Human Immunodeficiency Virus has been associated with poverty and in South Africa the South African Multidimensional Poverty Index (SAMPI), an indicator to measure poverty, is made up of several factors that amount to a poor person’s experience of deprivation which include poor health, lack of education, inadequate living standards, lack of income, disempowerment, lack of decent work and threat from violence using Census data [35-36]. Figure 4. shows the poverty scores in each district with the richest and poorest districts having poverty scores of 0.02 and 0.07 respectively.
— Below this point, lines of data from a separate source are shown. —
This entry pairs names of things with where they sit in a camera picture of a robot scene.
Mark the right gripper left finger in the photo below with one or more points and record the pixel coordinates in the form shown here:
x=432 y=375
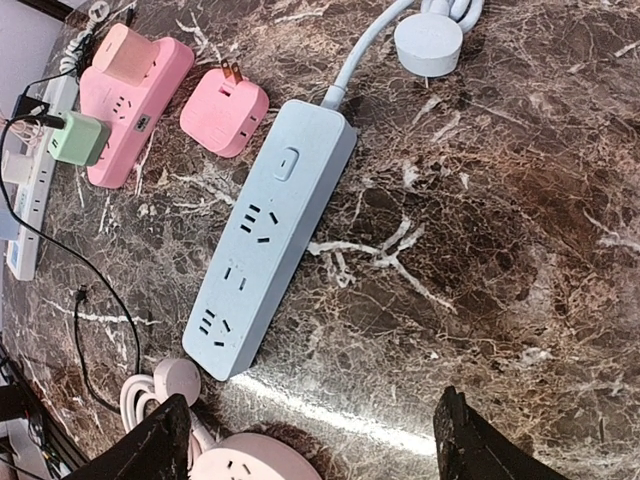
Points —
x=157 y=448

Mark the pink plug adapter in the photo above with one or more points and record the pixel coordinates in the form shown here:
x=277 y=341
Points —
x=224 y=110

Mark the white long power strip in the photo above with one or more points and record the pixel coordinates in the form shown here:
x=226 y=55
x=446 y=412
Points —
x=30 y=175

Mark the round pink power socket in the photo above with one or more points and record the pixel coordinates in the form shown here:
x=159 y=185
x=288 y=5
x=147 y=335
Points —
x=252 y=456

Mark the green usb charger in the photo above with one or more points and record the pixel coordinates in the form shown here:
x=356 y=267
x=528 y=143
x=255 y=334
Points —
x=81 y=141

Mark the peach plug adapter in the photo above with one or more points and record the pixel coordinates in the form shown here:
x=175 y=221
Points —
x=125 y=55

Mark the pink triangular power strip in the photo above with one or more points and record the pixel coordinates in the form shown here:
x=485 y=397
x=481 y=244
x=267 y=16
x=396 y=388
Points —
x=131 y=110

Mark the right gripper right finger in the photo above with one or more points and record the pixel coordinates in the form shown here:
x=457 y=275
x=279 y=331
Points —
x=469 y=447

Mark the light blue power strip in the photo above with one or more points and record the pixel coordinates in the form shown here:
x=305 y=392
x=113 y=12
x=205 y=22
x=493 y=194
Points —
x=272 y=222

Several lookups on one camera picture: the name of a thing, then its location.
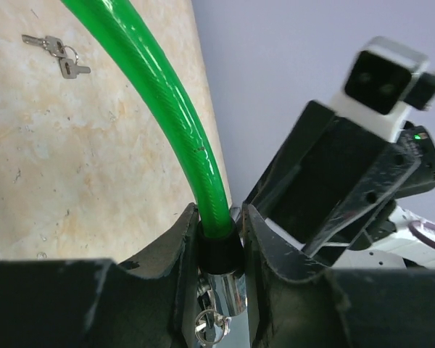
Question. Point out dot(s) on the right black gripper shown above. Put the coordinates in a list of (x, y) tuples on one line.
[(329, 180)]

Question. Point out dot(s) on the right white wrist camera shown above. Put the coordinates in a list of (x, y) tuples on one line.
[(386, 80)]

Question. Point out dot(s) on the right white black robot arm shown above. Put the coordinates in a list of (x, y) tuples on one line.
[(402, 235)]

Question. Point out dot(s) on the green cable lock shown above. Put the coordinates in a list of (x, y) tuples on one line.
[(123, 34)]

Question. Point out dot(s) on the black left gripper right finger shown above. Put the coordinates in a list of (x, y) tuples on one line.
[(294, 301)]

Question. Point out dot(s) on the silver key bunch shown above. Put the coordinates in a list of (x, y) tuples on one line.
[(211, 327), (66, 56)]

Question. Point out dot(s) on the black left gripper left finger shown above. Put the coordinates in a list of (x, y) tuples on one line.
[(148, 300)]

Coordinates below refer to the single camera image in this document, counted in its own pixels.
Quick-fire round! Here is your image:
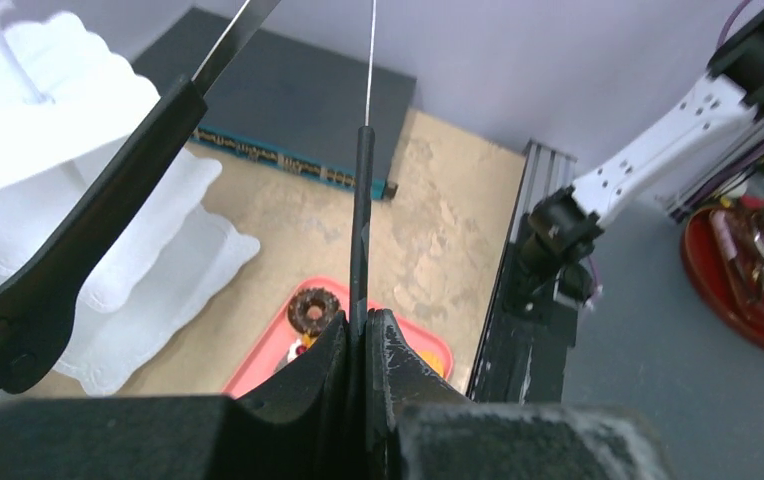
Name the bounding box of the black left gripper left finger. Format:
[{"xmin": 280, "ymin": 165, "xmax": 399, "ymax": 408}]
[{"xmin": 222, "ymin": 309, "xmax": 363, "ymax": 480}]

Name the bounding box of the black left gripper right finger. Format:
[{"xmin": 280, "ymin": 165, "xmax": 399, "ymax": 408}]
[{"xmin": 365, "ymin": 309, "xmax": 472, "ymax": 479}]

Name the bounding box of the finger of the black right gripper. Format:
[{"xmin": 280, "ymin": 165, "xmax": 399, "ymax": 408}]
[
  {"xmin": 348, "ymin": 125, "xmax": 377, "ymax": 333},
  {"xmin": 0, "ymin": 77, "xmax": 208, "ymax": 394}
]

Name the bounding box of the chocolate sprinkle donut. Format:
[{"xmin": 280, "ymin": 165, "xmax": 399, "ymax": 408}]
[{"xmin": 287, "ymin": 287, "xmax": 340, "ymax": 337}]

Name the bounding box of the white three-tier cake stand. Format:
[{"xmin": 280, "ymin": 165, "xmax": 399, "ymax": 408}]
[{"xmin": 0, "ymin": 1, "xmax": 274, "ymax": 396}]

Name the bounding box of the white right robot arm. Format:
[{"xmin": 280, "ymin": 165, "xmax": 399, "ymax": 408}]
[{"xmin": 0, "ymin": 1, "xmax": 764, "ymax": 393}]

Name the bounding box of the pink serving tray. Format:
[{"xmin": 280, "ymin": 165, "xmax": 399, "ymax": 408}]
[{"xmin": 222, "ymin": 276, "xmax": 454, "ymax": 398}]

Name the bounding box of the red round tray with parts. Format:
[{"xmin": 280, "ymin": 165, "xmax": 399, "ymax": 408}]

As seen in Table 1. and Figure 4, the richest districts with a SAMPI score of 0.02 had the severe shortage of CHWs indicative of the lowest CHW:PLWH ratios compared to the poorest districts with a CHW: PLWH ratio of 1:394 or more. However, one district (uMzinyathi) with a SAMPI score of 0.07 had a CHW:PLWH ratio higher than 1:394 (1:460). Overall, regardless of the poverty scores in the districts, there is apparent shortage of CHWs which is worse is the districts with the highest poverty scores.